Notez bien, on ne peut pas en vouloir à la droite d'être libérale et réactionnaire. La droite ne fait que son travail de droite, caressant dans le sens du poil un électorat aisé, vieillissant et religieusement marqué. Il n'y a pas à s'en offusquer, ils ont gagné les élections, ils dirigent le pays, et je leur souhaite de faire bien. On appelle ça l'alternance politique. Ce qui m'attriste, c'est que ce retour de balancier vient après des années où, pour tout dire, le balancier n'était pas allé bien loin dans l'autre sens. La droite réactionnaire vient au pouvoir après la domination de la gauche cucul-la-praline. De quelles avancées le gouvernement Jospin peut-il se targuer dans le domaine des moeurs et de la liberté d'expression ? On a beau chercher, on ne se souvient de rien.
En revanche, pour reprendre le cas des medias, on se souvient assez distinctement de l'ère Catherine Tasca(1), la grande amie (et obligée) de Jean-Marie Messier, et de son serviteur l'homme "de gauche" Hervé Bourges. Cette époque accoucha bien sûr de la "signalétique" anti-violence (et anti-porno, mais le gouvernement de l'époque ne faisait quand même pas sa publicité là-dessus), mais surtout qui décida, ce qui fut totalement occulté par la presse aux ordres, que les oeuvres de la dernière catégorie ne pourraient pas passer à la télévision avant 23H, donc aux heures où personne ne les verra. Dans le lot des interdits de prime-time, on trouve des films comme pulp fiction, palme d'or à Cannes... Or, c'est la télévision qui finance le cinéma Français. Alors mettons-nous à la place de l'acheteur de film TF1 : pour le même prix, préfèrera-t-il financer le premier film coup-de-poing d'un jeune réalisateur issu des banlieues, qui sera condamné aux oubliettes de l'audimat avant même que le premier mètre de pellicule ne soit tourné, où bien un énième huis-clos intimiste sur le mal-être d'une génération de jeunes bourgeois parisiens en quête de repères dans une civilisation deshumanisée (qui ne fera pas merveille au box-office mais remplira gentiment un lundi de quota "fiction française" sans faire de vague)?
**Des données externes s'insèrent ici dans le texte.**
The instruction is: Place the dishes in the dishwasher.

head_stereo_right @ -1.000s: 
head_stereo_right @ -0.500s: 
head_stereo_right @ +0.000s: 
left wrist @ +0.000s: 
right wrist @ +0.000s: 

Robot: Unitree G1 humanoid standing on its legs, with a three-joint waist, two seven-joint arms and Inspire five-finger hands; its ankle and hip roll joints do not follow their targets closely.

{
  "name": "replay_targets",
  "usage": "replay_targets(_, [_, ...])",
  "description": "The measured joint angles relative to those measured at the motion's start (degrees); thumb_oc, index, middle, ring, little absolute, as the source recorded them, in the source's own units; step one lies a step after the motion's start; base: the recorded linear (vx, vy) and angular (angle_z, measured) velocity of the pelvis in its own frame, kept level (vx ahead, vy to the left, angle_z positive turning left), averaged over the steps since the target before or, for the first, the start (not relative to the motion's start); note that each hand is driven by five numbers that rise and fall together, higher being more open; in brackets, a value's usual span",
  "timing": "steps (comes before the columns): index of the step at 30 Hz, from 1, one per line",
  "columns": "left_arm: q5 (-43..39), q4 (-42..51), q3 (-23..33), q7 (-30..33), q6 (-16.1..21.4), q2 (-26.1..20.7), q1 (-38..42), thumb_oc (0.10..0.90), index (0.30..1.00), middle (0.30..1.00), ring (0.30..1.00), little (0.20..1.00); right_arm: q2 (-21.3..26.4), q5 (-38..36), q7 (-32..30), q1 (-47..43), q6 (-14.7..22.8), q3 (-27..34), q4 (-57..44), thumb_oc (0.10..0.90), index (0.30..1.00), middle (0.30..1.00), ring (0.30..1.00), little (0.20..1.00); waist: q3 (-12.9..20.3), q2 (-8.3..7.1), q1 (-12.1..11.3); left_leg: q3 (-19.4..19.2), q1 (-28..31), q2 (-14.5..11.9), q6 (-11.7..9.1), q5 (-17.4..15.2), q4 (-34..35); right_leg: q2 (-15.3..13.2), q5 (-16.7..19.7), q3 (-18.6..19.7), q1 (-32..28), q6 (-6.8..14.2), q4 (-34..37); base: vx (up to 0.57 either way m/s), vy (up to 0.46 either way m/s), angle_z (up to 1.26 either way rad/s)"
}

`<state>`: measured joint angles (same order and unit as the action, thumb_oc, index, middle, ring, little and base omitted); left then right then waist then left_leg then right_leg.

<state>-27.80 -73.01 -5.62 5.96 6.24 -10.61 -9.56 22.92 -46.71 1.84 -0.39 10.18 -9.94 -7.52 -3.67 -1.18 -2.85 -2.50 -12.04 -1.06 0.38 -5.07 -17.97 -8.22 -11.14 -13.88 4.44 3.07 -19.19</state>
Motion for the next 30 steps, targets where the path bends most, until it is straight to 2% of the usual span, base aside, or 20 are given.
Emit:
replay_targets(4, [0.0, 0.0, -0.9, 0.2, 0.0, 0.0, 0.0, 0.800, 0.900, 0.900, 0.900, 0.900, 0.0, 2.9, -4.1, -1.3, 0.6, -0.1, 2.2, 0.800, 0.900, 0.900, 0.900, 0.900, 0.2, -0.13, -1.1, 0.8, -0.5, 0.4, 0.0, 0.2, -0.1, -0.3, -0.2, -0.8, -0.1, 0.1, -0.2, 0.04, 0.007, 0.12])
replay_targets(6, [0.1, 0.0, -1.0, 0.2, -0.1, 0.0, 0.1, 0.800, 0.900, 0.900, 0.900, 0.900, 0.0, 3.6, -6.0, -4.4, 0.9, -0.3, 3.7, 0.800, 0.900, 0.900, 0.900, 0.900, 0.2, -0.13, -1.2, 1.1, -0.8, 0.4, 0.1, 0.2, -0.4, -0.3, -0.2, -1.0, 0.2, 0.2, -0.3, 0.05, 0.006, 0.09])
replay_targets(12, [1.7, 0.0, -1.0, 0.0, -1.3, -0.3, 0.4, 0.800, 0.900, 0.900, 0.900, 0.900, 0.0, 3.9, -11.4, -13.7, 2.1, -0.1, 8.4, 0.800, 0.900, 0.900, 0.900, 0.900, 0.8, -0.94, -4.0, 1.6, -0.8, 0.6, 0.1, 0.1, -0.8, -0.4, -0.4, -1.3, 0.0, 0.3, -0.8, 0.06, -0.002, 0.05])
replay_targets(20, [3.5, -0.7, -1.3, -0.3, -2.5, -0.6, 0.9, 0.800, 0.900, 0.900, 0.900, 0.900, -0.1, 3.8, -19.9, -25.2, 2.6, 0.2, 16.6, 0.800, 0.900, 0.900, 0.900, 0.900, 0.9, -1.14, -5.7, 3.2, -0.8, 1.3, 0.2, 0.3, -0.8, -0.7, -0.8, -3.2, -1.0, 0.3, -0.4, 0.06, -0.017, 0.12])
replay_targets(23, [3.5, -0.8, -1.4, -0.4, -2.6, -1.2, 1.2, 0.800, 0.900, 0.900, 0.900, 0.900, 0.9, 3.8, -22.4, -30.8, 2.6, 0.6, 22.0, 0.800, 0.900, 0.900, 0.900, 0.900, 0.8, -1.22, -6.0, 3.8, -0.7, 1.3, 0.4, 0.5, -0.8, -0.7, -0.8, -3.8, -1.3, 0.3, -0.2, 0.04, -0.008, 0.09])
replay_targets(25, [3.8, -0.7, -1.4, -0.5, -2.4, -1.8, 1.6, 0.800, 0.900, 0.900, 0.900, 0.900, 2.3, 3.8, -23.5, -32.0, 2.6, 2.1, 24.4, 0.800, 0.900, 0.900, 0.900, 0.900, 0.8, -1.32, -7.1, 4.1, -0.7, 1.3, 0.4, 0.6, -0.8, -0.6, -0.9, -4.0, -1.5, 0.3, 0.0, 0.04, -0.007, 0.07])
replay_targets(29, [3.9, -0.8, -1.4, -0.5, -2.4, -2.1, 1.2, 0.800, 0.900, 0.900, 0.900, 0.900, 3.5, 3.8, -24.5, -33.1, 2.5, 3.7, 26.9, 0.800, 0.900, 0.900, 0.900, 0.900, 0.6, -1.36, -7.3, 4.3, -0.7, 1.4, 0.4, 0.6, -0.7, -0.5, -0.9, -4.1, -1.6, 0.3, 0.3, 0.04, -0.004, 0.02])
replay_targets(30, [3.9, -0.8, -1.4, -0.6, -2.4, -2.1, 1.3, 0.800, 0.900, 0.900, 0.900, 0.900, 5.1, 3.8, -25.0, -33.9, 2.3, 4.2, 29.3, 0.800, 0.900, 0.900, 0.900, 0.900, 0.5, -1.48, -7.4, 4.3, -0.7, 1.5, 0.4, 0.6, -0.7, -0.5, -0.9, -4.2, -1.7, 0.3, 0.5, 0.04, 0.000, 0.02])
Et bien, ce que je viens de vous décrire, c'est l'oeuvre d'un gouvernement "de gauche". On peut aussi parler de la question du cannabis où, faute de légalisation à abroger, la droite va logiquement s'acharner sur les usagers avec un zèle renouvelé. Et encore une fois, je ne leur en veux pas, ils remplissent le rôle qui est le leur, qui est utile et que je ne leur conteste pas. Mais qu'a donc foutu la gauche ?
On est bien barrés, les amis, c'est moi qui vous le dis.



Tasca n.p. et interj. pop. : se dit couremment d'un ministre stipendié. "- Dix millions ? Pour moi ? Il faut que je tue quelqu'un ?."